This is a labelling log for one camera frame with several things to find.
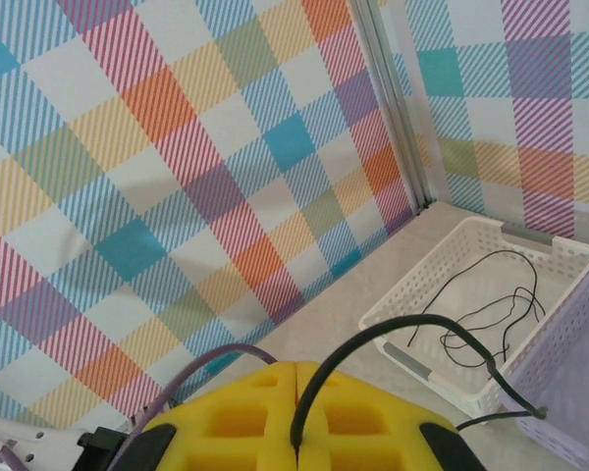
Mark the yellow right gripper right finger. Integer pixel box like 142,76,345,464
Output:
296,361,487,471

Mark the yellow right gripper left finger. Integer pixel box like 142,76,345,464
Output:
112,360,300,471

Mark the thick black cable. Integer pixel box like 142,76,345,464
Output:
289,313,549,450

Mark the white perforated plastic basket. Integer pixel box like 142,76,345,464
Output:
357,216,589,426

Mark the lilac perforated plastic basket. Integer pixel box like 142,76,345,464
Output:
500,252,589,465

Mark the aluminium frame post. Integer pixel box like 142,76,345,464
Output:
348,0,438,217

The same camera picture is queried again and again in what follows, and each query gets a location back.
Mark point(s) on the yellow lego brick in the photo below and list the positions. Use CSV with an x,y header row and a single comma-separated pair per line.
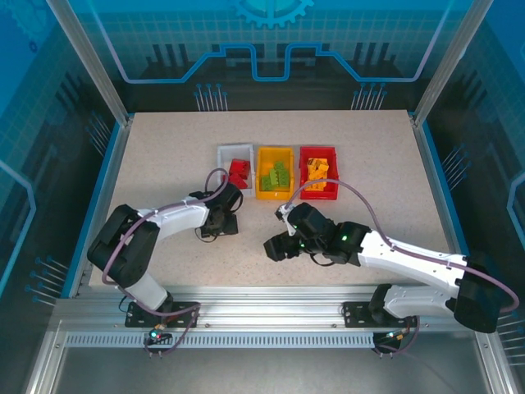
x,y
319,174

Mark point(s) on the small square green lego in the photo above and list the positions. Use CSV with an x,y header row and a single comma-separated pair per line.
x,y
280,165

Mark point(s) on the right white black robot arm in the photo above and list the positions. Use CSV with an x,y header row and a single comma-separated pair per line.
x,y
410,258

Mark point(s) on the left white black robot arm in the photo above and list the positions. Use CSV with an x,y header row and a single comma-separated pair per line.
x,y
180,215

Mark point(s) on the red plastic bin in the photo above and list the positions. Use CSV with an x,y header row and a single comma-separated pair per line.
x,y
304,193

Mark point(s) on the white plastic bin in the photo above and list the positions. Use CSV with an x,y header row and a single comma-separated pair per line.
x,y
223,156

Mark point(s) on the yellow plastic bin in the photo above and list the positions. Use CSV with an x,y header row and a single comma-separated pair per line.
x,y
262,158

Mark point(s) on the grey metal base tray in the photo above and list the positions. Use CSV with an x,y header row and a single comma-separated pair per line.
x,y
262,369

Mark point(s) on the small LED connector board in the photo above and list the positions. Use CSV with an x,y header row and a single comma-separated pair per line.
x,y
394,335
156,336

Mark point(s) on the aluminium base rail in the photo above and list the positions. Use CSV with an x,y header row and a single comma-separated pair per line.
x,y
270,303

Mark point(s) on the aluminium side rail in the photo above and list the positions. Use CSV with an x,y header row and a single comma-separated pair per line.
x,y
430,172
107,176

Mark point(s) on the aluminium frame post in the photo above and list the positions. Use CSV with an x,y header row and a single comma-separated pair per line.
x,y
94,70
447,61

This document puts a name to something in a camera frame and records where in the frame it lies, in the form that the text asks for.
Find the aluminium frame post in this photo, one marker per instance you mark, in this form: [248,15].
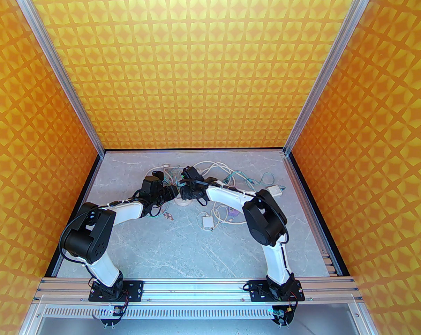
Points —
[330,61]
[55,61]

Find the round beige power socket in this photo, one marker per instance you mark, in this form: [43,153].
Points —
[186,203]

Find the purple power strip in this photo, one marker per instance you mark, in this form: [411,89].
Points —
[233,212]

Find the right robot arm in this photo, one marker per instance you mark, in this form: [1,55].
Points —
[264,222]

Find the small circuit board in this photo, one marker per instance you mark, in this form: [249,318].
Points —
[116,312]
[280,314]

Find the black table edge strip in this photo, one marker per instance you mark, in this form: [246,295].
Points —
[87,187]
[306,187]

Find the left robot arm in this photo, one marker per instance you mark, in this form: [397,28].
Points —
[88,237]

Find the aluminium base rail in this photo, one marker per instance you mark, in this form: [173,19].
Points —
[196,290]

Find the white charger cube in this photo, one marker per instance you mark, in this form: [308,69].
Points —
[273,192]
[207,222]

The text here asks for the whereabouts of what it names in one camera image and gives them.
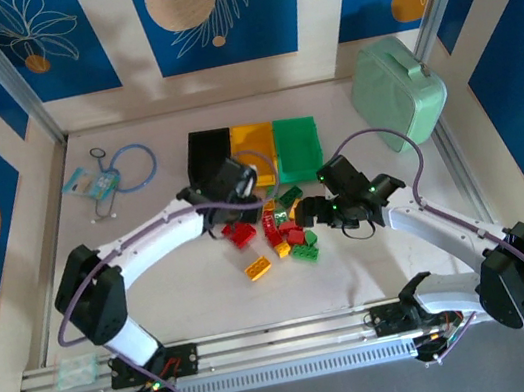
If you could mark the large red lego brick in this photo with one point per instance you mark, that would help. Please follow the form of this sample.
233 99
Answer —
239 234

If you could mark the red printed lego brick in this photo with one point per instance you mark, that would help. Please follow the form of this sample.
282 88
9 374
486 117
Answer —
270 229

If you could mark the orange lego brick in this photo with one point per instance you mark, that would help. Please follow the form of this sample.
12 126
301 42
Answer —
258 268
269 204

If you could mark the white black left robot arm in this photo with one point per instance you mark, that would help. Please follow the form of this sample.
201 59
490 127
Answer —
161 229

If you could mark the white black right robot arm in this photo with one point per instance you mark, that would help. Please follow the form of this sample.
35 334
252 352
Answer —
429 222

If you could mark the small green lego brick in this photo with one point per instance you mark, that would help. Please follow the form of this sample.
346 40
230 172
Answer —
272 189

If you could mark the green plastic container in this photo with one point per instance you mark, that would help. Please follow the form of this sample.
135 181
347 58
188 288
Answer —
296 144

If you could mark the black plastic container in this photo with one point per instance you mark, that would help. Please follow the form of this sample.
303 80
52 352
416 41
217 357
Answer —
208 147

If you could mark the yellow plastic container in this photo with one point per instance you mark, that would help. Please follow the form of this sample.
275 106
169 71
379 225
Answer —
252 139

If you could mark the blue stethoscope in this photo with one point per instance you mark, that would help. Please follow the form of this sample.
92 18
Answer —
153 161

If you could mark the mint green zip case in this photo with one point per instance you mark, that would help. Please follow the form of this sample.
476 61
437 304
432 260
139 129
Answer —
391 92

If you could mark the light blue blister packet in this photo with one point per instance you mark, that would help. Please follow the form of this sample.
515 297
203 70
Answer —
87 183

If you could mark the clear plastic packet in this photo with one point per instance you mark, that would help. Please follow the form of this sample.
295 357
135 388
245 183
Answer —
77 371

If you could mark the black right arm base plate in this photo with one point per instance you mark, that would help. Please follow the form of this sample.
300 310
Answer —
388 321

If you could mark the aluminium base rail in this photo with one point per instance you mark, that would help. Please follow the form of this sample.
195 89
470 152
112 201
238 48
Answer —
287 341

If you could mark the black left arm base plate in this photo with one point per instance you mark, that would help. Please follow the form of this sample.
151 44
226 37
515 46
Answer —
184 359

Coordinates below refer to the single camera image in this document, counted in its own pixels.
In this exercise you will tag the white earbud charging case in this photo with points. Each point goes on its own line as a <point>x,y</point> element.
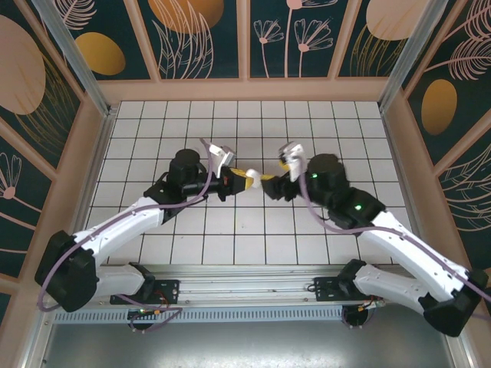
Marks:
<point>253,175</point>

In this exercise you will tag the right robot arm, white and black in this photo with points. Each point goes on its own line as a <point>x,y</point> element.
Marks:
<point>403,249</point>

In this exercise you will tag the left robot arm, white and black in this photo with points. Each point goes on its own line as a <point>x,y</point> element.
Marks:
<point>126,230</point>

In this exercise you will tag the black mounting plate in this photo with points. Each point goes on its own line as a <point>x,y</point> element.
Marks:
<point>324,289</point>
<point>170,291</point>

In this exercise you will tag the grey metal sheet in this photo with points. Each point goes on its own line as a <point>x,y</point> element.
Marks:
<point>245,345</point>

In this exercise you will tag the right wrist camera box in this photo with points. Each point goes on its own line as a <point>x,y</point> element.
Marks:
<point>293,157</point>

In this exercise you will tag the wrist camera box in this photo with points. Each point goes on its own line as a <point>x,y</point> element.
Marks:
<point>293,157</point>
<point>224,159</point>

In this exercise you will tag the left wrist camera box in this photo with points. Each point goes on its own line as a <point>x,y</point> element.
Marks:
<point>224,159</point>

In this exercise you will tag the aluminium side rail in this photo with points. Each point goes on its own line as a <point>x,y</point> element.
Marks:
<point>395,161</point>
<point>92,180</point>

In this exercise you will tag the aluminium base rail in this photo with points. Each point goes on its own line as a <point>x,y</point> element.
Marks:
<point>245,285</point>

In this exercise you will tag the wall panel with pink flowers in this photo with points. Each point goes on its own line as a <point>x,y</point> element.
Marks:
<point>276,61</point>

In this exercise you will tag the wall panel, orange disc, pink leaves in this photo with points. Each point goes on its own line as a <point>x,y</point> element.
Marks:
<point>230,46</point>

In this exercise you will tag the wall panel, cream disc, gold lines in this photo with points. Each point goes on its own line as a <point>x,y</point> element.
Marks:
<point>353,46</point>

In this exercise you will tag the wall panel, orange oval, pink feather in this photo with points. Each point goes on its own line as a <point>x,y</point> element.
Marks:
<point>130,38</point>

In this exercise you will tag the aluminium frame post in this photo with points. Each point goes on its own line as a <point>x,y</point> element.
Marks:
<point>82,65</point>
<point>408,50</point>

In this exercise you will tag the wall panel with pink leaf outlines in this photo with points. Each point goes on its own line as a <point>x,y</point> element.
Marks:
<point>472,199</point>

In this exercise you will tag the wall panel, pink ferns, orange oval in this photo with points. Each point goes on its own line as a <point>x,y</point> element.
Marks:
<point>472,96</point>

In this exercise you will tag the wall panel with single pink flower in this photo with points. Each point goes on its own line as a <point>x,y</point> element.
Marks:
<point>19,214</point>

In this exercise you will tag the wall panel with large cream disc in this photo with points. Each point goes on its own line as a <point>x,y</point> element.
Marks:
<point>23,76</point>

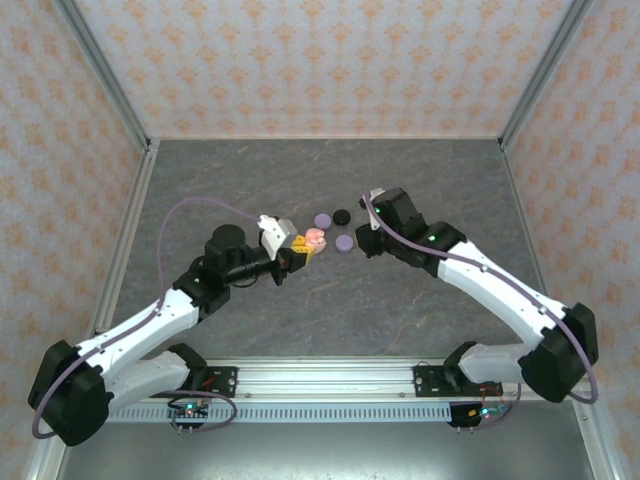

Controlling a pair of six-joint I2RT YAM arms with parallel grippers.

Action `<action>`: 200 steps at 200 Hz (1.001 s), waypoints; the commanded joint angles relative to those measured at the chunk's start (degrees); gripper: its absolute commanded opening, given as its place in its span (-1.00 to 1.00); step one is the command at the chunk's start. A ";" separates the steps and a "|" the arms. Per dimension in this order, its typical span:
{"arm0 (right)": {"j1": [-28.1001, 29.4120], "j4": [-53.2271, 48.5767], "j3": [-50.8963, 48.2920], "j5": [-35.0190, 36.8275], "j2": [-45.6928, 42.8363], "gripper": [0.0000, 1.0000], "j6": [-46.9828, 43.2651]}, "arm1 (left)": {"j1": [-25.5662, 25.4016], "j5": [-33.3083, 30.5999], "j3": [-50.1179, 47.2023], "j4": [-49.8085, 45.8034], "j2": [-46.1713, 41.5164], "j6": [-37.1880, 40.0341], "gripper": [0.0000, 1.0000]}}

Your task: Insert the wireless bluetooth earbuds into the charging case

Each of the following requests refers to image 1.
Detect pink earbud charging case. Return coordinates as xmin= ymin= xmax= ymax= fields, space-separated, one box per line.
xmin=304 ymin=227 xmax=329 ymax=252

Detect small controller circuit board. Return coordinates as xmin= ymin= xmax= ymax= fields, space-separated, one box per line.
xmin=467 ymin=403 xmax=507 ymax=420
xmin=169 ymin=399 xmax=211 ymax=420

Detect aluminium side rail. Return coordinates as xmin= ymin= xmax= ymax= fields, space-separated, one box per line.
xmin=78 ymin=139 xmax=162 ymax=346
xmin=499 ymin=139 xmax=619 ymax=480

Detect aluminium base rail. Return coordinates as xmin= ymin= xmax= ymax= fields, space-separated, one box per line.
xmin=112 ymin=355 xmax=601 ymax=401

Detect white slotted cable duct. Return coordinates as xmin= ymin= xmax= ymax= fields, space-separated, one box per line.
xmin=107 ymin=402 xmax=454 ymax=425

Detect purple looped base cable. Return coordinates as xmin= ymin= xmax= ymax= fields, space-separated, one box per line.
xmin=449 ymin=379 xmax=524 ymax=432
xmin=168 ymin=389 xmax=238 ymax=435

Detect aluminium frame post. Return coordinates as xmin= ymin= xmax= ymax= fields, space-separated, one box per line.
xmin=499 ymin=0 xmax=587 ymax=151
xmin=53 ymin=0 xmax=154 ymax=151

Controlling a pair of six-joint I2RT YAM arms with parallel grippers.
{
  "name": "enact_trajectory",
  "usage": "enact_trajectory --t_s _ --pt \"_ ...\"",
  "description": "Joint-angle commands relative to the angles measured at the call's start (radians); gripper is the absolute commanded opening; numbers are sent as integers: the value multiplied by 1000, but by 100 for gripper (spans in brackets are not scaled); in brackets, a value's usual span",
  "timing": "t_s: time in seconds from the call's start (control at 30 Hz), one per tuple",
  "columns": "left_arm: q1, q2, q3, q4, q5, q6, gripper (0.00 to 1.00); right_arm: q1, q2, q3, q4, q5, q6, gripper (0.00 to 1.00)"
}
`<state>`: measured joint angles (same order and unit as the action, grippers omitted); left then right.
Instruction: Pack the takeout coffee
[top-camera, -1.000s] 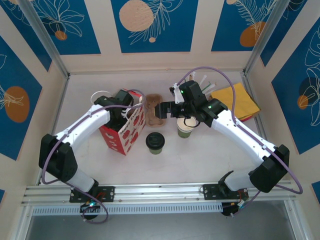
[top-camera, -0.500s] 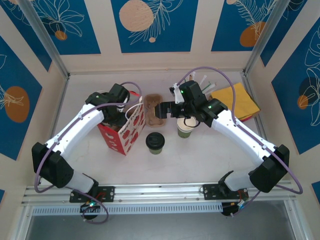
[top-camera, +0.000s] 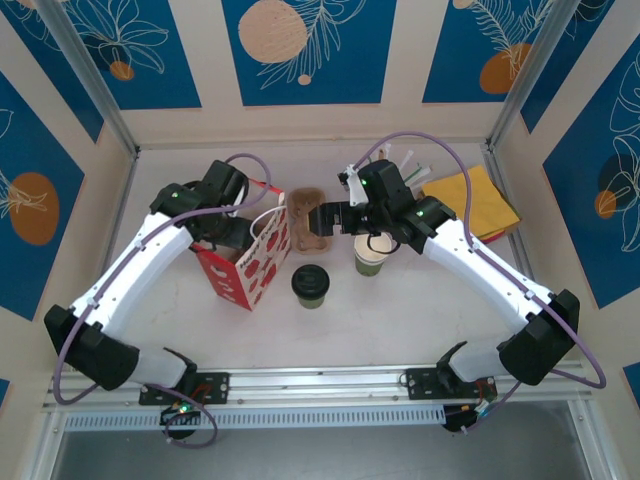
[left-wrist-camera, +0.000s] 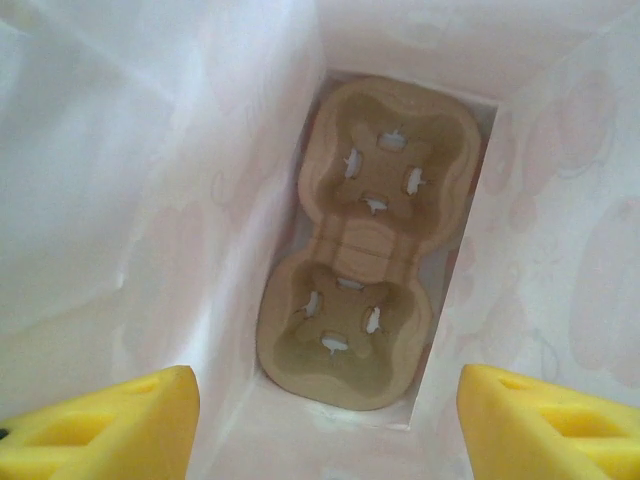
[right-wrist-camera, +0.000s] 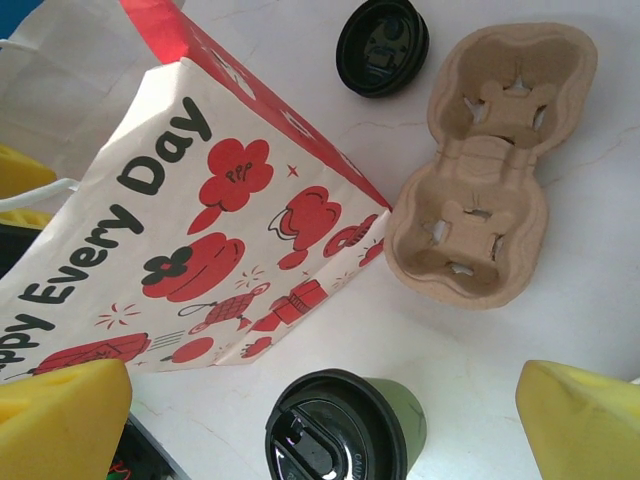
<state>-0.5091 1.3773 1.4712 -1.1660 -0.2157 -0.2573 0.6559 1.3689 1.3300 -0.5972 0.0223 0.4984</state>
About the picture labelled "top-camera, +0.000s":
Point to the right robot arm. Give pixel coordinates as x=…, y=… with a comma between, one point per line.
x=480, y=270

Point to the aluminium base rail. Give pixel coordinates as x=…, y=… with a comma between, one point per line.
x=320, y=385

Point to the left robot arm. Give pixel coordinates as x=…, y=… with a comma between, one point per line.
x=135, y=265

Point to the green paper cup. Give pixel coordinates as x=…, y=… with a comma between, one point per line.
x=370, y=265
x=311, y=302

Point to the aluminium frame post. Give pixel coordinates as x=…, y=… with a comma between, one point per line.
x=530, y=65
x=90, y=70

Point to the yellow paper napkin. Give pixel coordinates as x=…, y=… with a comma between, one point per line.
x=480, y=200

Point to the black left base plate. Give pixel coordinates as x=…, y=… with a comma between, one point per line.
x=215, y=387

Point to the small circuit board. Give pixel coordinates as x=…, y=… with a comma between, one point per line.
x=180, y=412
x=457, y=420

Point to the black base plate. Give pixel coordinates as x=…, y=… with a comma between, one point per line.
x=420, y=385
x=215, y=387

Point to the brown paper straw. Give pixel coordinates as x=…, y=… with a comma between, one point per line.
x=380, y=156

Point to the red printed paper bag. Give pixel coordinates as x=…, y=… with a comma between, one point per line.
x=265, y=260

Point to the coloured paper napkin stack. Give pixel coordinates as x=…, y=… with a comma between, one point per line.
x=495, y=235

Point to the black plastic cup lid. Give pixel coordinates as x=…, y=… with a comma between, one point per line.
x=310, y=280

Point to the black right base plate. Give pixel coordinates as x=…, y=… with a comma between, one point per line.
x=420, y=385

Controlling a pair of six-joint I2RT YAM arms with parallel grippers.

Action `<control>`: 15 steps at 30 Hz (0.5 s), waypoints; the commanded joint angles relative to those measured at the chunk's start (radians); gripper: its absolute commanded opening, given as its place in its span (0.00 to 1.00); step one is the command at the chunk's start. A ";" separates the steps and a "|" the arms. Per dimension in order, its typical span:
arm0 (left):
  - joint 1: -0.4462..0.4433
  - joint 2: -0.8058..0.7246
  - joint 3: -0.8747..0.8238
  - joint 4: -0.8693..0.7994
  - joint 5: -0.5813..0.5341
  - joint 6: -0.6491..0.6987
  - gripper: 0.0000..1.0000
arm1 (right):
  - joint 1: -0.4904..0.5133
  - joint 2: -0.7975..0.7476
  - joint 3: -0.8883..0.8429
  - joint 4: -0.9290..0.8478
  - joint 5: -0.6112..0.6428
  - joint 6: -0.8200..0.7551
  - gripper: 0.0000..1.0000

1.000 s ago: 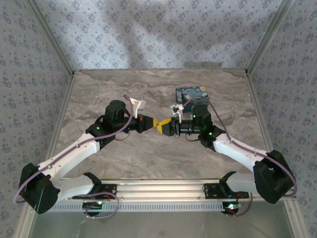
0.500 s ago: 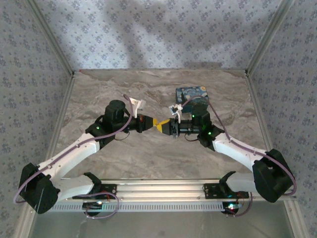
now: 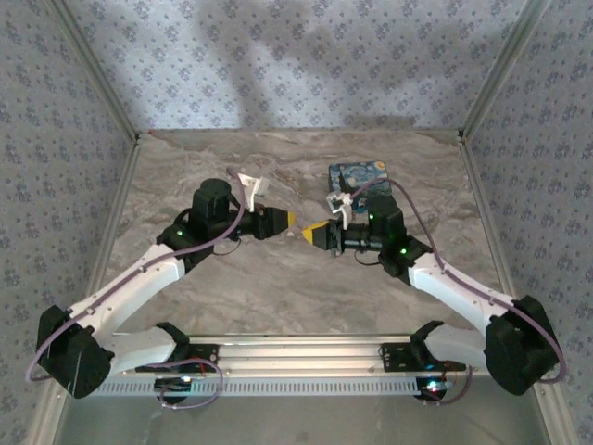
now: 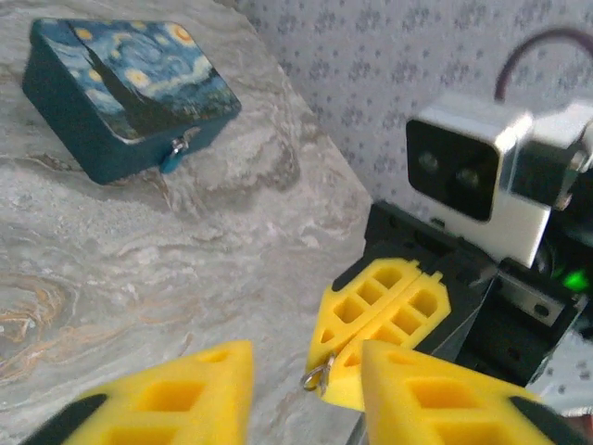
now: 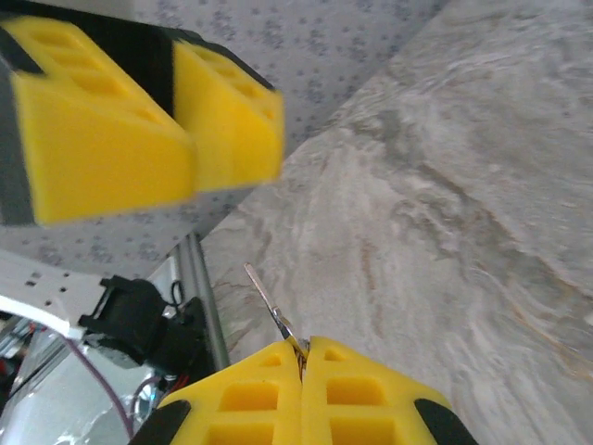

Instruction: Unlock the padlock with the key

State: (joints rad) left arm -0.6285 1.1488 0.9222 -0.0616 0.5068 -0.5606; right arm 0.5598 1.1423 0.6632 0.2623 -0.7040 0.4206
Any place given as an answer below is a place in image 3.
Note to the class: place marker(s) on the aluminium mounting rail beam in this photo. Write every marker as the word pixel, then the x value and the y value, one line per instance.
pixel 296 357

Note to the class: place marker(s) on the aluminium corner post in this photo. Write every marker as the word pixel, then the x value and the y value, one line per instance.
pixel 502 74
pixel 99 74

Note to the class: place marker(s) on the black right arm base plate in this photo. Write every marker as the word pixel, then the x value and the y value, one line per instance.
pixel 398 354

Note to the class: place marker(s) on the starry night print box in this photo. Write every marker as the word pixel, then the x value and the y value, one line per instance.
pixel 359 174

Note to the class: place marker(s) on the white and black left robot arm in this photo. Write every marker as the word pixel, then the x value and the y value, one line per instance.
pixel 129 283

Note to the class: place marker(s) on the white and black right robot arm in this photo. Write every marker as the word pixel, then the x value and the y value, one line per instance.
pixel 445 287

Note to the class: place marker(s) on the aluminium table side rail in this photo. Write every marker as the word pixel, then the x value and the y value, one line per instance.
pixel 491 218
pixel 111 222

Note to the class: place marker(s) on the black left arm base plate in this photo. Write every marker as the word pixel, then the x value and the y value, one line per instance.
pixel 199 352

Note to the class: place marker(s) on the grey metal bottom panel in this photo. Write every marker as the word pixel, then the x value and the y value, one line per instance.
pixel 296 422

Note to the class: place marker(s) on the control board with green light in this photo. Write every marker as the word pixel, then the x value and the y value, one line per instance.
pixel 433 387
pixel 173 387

══════════

> [TASK ITEM] Lines holding "waypoints" in the material above are to be reported.

> [ANSWER SECTION]
Action `<action>`: 200 steps at 200 Hz (1.001 s), waypoints; the commanded joint angles relative to those measured at the chunk's start (degrees); gripper: its absolute commanded opening, given as its place in its span (-1.00 to 1.00); step one is the command at the chunk's start. A ";" separates the steps and a "|" the arms. Per dimension in this order, its typical span:
Action `<control>`: 15 steps at 30 Hz (0.5 s), waypoints; the commanded joint angles relative to those measured at the chunk's start (radians); gripper: its absolute commanded opening, given as its place in its span (0.00 to 1.00); step one is the command at the chunk's start. A ";" separates the steps and a "|" the arms. Per dimension in order, its typical span:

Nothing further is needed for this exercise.